Ihr 3:6, 6:2, 3:6 im Viertelfinale der French Open gegen Capriati nennt Serena schlicht "Selbstmord" - als habe überhaupt keine zweite Spielerin auf dem Platz gestanden. Natürlich ist das anmaßend, doch derlei Unsportlichkeiten steigern den Marktwert nur. Kim Clijsters und Justine Henin-Hardenne, die zuletzt den Ton angaben im Frauentennis, sind verletzt, neue Stars kaum zu erkennen.

Die große bunte Williams-Show

Vorbei die Jahre, in denen sich die Frauentour als Seifenoper voller schillernder Persönlichkeiten präsentierte. Im Moment erinnert sie eher an eine russische Matrjoschka: Jedes Turnier bringt eine neue Siegerin, die der vorhergegangenen bis aufs Haar gleicht.
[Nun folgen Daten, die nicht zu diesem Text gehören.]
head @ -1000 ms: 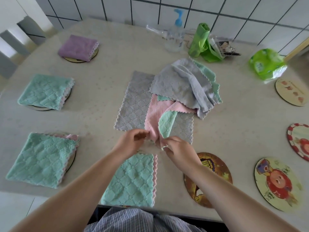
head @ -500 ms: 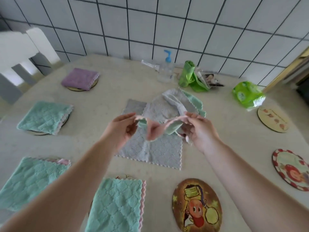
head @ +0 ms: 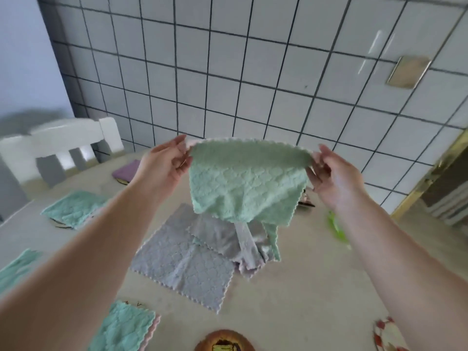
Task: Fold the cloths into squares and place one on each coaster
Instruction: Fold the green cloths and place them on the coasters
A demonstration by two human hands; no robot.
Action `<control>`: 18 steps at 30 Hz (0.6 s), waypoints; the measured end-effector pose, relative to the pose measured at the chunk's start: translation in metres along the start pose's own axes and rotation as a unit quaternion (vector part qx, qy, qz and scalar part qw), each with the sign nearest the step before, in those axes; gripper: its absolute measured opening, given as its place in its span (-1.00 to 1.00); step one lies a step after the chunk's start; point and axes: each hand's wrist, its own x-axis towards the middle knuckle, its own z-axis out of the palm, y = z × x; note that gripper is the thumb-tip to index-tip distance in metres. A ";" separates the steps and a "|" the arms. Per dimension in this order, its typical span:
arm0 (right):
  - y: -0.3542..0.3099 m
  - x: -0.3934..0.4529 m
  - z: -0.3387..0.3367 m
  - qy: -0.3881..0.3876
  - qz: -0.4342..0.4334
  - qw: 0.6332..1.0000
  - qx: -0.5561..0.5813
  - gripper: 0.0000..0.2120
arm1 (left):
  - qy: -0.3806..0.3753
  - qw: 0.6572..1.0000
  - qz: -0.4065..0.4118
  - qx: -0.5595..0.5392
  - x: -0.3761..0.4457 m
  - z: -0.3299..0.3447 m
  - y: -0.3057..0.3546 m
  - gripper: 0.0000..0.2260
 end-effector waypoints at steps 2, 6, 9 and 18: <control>-0.016 -0.004 -0.018 -0.017 -0.006 1.000 -0.025 -0.73 | 0.001 0.998 0.039 0.052 -0.022 0.018 -0.007 -0.67; -0.033 -0.011 -0.061 -0.056 -0.013 0.995 -0.087 -0.62 | 0.030 0.985 0.090 0.141 -0.059 0.036 -0.026 -0.74; -0.039 -0.017 -0.090 -0.066 -0.030 0.987 -0.145 -0.77 | 0.055 0.980 0.086 0.171 -0.078 0.043 -0.040 -0.88; -0.033 -0.016 -0.132 -0.037 -0.077 0.962 -0.260 -0.87 | 0.077 0.976 0.024 0.200 -0.093 0.061 -0.072 -0.90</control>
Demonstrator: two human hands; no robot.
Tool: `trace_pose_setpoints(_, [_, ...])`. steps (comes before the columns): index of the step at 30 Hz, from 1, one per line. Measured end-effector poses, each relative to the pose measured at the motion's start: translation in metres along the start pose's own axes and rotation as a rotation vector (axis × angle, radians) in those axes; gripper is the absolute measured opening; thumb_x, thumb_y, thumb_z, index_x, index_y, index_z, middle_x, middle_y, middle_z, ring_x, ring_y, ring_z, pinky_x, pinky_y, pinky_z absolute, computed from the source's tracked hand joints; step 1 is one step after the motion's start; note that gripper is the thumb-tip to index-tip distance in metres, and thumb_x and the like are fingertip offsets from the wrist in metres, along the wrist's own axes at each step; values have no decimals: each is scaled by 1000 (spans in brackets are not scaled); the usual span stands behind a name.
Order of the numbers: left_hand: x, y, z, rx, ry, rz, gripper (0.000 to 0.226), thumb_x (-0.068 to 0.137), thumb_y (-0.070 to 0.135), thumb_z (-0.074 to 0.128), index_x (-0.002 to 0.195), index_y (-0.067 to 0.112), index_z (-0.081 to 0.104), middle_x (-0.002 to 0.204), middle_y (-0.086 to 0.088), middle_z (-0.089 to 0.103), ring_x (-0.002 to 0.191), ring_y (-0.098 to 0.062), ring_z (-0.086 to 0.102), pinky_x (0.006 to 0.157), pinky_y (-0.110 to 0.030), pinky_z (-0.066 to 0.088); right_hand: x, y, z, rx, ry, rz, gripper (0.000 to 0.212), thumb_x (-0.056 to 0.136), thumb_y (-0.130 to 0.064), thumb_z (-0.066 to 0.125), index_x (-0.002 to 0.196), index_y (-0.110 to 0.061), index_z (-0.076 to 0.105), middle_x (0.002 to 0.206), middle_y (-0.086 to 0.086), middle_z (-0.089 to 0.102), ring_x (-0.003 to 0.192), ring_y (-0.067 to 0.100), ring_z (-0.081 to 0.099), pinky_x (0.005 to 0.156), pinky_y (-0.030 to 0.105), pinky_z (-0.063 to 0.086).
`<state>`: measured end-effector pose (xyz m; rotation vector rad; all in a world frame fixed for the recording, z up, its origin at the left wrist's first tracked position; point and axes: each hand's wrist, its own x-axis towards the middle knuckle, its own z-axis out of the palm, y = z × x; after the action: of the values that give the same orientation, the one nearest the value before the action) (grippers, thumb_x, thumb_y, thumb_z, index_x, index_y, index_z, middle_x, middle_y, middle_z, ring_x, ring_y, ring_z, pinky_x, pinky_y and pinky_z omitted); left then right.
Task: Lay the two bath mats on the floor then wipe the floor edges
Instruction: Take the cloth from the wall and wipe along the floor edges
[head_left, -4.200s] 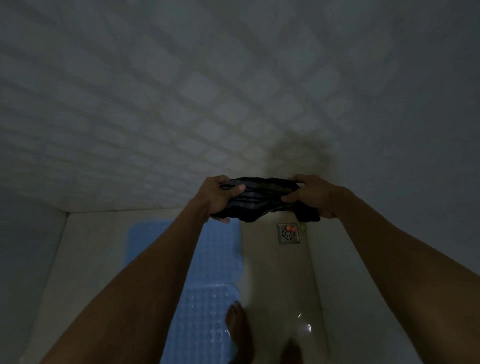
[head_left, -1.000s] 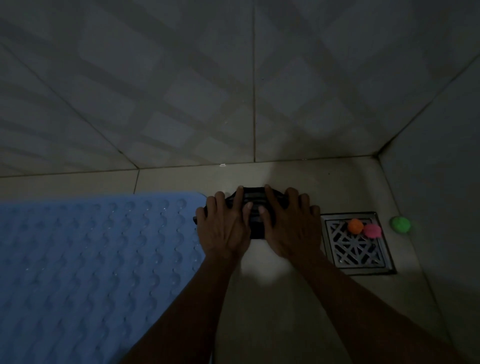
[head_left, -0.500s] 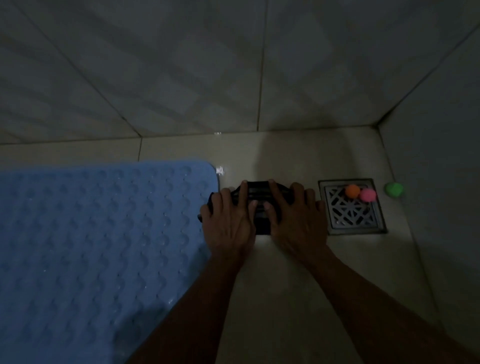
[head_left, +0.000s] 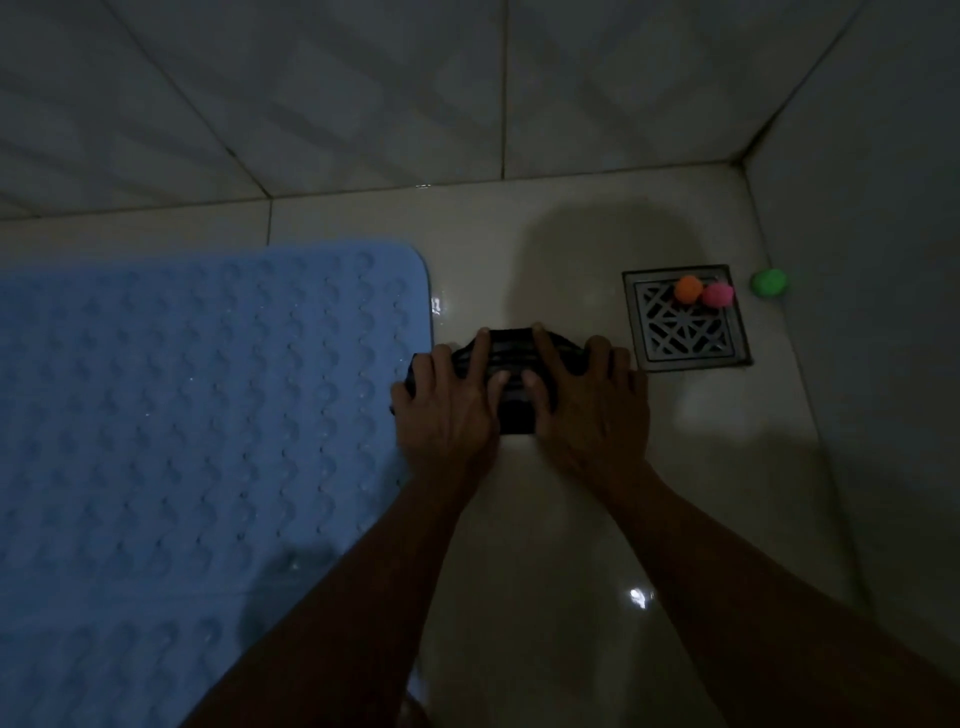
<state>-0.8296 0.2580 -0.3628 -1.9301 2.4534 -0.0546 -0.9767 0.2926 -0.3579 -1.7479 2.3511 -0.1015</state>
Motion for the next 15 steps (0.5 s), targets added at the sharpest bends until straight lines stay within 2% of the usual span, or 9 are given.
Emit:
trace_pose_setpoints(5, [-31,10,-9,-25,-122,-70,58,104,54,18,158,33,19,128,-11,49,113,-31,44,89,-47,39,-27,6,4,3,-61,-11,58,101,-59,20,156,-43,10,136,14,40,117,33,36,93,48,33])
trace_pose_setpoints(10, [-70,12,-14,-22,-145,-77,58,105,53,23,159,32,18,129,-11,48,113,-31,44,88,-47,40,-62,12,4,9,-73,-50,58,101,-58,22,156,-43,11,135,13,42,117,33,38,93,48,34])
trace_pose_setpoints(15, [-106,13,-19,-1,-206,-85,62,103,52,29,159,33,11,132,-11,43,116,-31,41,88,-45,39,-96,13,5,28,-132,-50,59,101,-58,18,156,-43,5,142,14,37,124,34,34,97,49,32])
So lange die Williams-Schwestern noch kommen, sind die beiden da willkommene Abwechslungen. Im Dezember '03 schloss Serena einen neuen Werbevertrag mit Nike, der ihr binnen acht Jahren angeblich 55 Millionen Dollar einbringen wird - das wäre der bestdotierte Kontrakt, den eine Sportlerin je an Land zog. Die große bunte Williams-Show, sie wird weitergehen. Fortsetzung folgt.